YOUR INSTRUCTIONS: If a line below contains the string "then", copy it out.

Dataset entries

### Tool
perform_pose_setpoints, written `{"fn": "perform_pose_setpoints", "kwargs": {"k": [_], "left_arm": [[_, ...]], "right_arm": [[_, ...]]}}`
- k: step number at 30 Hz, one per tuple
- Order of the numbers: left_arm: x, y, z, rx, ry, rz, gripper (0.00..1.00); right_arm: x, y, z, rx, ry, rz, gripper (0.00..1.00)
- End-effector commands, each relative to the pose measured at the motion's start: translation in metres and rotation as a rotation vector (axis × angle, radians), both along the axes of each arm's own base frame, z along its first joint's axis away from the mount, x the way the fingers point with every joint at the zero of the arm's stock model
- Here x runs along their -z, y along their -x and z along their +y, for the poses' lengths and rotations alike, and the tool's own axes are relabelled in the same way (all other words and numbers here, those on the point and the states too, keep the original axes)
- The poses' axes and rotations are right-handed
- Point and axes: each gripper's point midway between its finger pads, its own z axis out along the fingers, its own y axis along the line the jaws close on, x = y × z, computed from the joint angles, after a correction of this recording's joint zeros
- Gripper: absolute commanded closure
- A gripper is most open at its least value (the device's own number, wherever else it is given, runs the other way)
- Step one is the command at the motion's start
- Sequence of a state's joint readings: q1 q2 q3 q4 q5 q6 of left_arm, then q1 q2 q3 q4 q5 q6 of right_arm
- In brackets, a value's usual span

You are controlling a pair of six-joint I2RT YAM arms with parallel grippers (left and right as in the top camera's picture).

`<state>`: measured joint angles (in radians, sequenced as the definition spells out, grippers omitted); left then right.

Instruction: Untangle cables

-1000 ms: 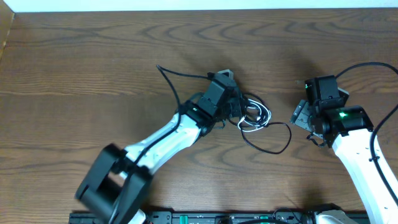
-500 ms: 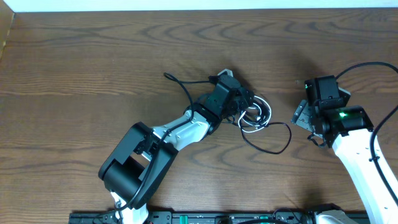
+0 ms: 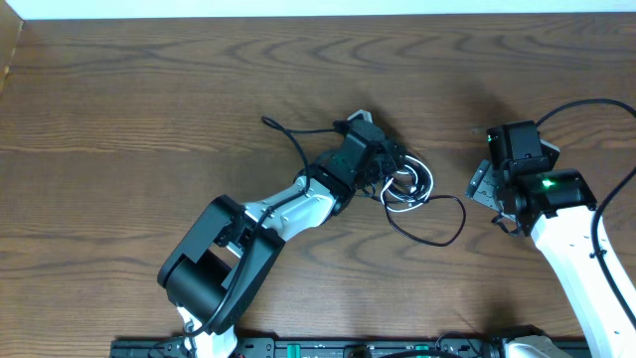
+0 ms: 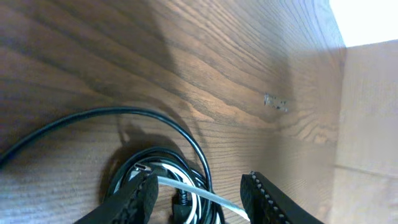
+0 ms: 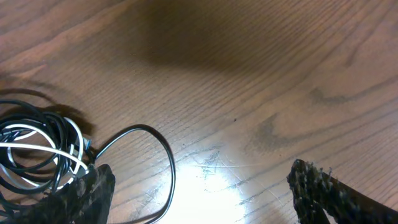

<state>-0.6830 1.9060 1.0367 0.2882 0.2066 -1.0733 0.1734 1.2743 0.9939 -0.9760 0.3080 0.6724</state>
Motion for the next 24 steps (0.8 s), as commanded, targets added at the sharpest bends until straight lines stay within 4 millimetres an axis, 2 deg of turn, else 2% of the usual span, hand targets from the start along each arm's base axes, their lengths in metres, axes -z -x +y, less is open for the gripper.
{"fn": "perform_pose_setpoints", "kwargs": {"k": [1,9,14,15,16,17,21,24], "left_arm": [[0.007,0.004,0.002,-0.099,0.048,0.105,0.56],[0.007,0.015,-0.01,-0.255,0.186,0.268,0.56],[0.007,0.011,-0.007,-0.38,0.241,0.32,0.56],[0.007,0.009,-0.006,-0.392,0.24,0.313,0.66],[0.007,0.008,-0.004,-0.399,0.237,0.309,0.87],[0.007,0.008,-0.004,-0.402,0.236,0.306,0.92],[0.007,0.001,0.002,-0.401,0.192,0.238,0.92],[0.004,-0.007,0.01,-0.304,0.074,0.102,0.93]], "right_arm": [[-0.002,-0.001,-0.003,-0.003,0.024,-0.001,0.15],[-0.001,0.0,-0.003,-0.003,0.024,0.001,0.15],[0.005,0.003,-0.004,-0.003,0.027,0.014,0.15],[0.006,0.004,-0.004,-0.003,0.027,0.015,0.15],[0.007,0.004,-0.004,-0.003,0.027,0.016,0.15],[0.008,0.004,-0.004,-0.003,0.027,0.015,0.15],[0.008,0.004,-0.004,-0.003,0.027,0.016,0.15],[0.009,0.004,-0.004,-0.003,0.028,0.018,0.15]]}}
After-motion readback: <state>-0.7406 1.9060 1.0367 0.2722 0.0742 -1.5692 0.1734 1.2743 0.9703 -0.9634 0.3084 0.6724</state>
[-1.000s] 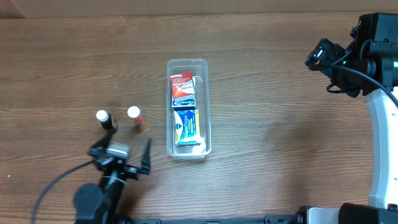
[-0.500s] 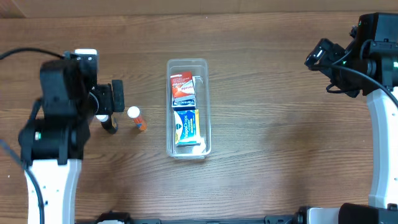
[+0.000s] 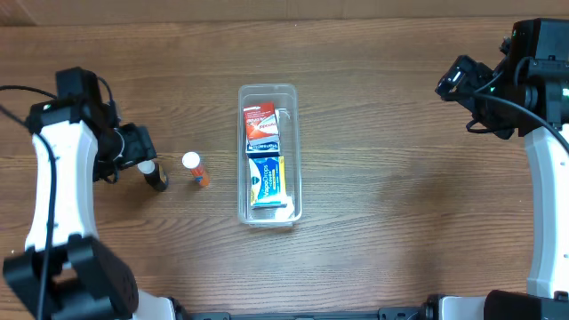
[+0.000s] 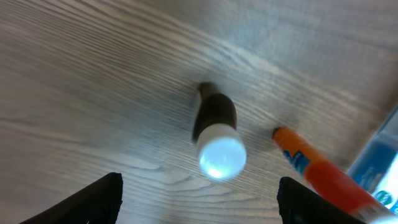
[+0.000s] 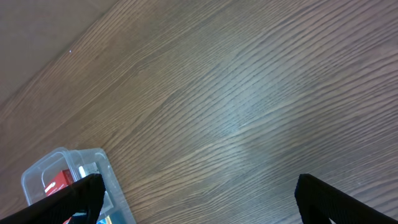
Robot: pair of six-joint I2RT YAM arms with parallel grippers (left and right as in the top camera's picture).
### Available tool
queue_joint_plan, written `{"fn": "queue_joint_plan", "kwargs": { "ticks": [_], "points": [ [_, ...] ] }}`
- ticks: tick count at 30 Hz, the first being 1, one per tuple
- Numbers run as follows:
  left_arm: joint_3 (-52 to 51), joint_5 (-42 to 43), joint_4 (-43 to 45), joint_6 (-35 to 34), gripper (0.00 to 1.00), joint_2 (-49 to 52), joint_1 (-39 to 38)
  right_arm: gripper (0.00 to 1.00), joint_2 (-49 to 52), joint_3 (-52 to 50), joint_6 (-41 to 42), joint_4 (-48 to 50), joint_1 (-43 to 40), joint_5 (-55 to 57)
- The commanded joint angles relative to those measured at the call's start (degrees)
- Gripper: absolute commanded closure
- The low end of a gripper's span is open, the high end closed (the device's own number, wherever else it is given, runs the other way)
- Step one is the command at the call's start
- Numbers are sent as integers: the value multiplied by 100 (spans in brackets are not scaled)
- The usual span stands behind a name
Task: Pack container
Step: 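Reach the left gripper to the dark brown bottle and grasp it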
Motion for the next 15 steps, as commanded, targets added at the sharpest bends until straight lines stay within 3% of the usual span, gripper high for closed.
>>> {"fn": "queue_joint_plan", "kwargs": {
  "ticks": [1, 5, 7, 15],
  "points": [
    [83, 398, 2, 535, 21, 647, -44, 0, -2, 17, -17, 28, 9, -11],
    [83, 400, -57, 538, 44, 1073, -55, 0, -2, 17, -17, 28, 9, -13],
    [85, 398, -15, 538, 49, 1073, -57, 0, -2, 17, -17, 28, 9, -11],
    [101, 361, 140, 656, 54, 935, -63, 0, -2, 17, -17, 28, 9, -11]
  ]
}}
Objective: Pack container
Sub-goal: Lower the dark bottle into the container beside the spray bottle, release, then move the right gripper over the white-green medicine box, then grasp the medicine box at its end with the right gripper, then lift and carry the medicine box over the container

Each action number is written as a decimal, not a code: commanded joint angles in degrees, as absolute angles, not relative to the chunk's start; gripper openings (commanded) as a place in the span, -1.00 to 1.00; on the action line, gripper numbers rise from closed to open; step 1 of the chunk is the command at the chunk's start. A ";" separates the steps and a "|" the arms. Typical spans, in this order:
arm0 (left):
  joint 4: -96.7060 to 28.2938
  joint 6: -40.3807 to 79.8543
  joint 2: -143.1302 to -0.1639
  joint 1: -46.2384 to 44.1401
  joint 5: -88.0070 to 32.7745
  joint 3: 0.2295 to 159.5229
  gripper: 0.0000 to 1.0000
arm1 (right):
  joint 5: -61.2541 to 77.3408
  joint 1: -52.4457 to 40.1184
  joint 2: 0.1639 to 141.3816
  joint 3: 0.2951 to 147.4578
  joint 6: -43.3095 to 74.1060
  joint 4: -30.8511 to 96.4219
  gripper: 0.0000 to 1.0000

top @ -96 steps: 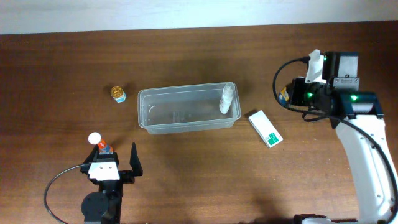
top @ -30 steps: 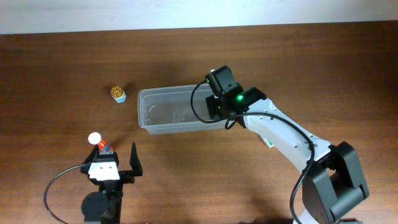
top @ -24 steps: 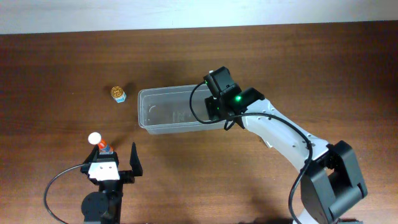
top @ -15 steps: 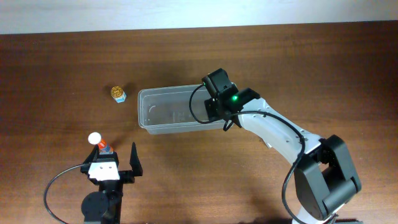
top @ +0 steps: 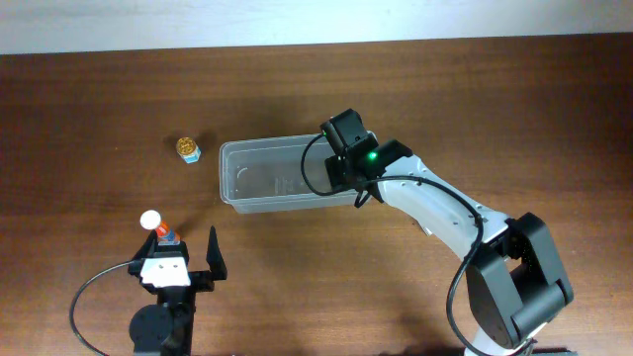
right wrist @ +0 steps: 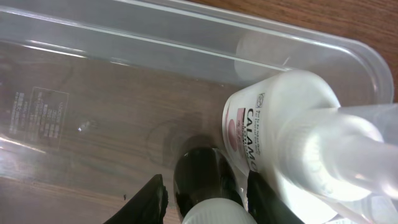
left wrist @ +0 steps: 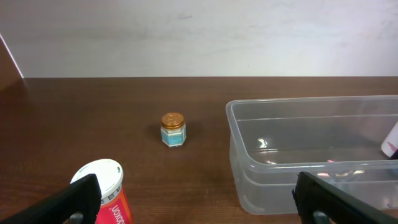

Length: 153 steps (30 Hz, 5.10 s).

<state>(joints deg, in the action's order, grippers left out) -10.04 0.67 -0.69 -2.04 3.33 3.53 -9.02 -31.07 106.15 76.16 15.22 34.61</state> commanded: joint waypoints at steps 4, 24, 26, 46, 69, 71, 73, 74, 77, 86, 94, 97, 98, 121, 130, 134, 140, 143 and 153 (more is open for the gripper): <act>-10.00 0.43 -0.34 -1.69 2.72 2.98 0.99 | -10.20 -31.44 106.24 76.03 15.49 34.63 -0.28; -10.00 0.43 -0.34 -1.69 2.72 2.98 0.99 | -10.17 -31.48 91.22 77.21 15.05 36.69 -0.05; -10.00 0.43 -0.34 -1.69 2.72 2.98 0.99 | -10.41 -31.42 88.58 77.45 15.09 37.58 -0.02; -10.00 0.43 -0.34 -1.69 2.72 2.98 0.99 | -10.50 -17.78 76.62 75.26 15.49 65.98 0.52; -10.00 0.43 -0.34 -1.69 2.72 2.98 0.99 | 1.93 -8.10 87.26 53.34 -0.60 35.29 0.55; -10.02 0.43 -0.34 -1.69 2.72 2.98 0.99 | 2.02 -8.12 89.32 53.34 -1.41 34.61 0.56; -10.00 0.43 -0.34 -1.69 2.72 2.98 0.99 | 2.61 -8.12 91.48 53.34 -2.96 34.44 0.57; -10.00 0.43 -0.34 -1.69 2.72 2.98 0.99 | 2.61 -8.12 92.33 53.34 -3.07 34.41 0.57; -10.02 0.43 -0.34 -1.69 2.72 2.98 0.99 | 2.79 -8.10 95.18 53.34 -4.14 34.41 0.57; -10.00 0.43 -0.34 -1.69 2.72 2.98 0.99 | 2.79 -8.10 96.92 53.34 -4.32 33.34 0.59; -10.00 0.43 -0.34 -1.69 2.72 2.98 0.99 | 2.85 -5.13 96.92 52.40 -5.80 33.08 0.57; -10.00 0.43 -0.34 -1.69 2.72 2.98 0.99 | 3.07 -3.95 96.92 51.96 -5.80 32.67 0.55; -10.00 0.43 -0.34 -1.69 2.72 2.98 0.99 | 3.09 -3.64 96.92 51.96 -5.78 32.67 0.45; -10.00 0.43 -0.34 -1.69 2.72 2.98 0.99 | 5.37 -3.44 96.92 50.43 6.15 32.05 0.00; -10.00 0.43 -0.34 -1.69 2.72 2.98 0.99 | 5.39 -3.33 96.79 50.96 6.50 31.27 -0.14; -10.00 0.43 -0.34 -1.69 2.72 2.98 0.99 | 5.37 -3.33 96.09 53.63 6.48 33.63 -0.14; -10.00 0.43 -0.34 -1.69 2.72 2.98 0.99 | 5.06 -3.33 92.23 60.31 5.63 40.03 -0.14; -10.00 0.43 -0.34 -1.69 2.72 2.98 0.99 | 4.62 -3.36 89.62 64.53 4.71 44.18 -0.14; -10.00 0.43 -0.34 -1.69 2.72 2.98 0.99 | 8.01 -7.70 77.93 74.89 1.87 51.11 -0.14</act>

TASK RESULT:
- Sequence of a state's joint readings: q1 q2 q3 q4 q5 q6 of left_arm, then q1 q2 q3 q4 q5 q6 of right_arm
`<state>`: measured joint angles (in radians, sequenced as the definition spells out, grippers omitted); left then right.
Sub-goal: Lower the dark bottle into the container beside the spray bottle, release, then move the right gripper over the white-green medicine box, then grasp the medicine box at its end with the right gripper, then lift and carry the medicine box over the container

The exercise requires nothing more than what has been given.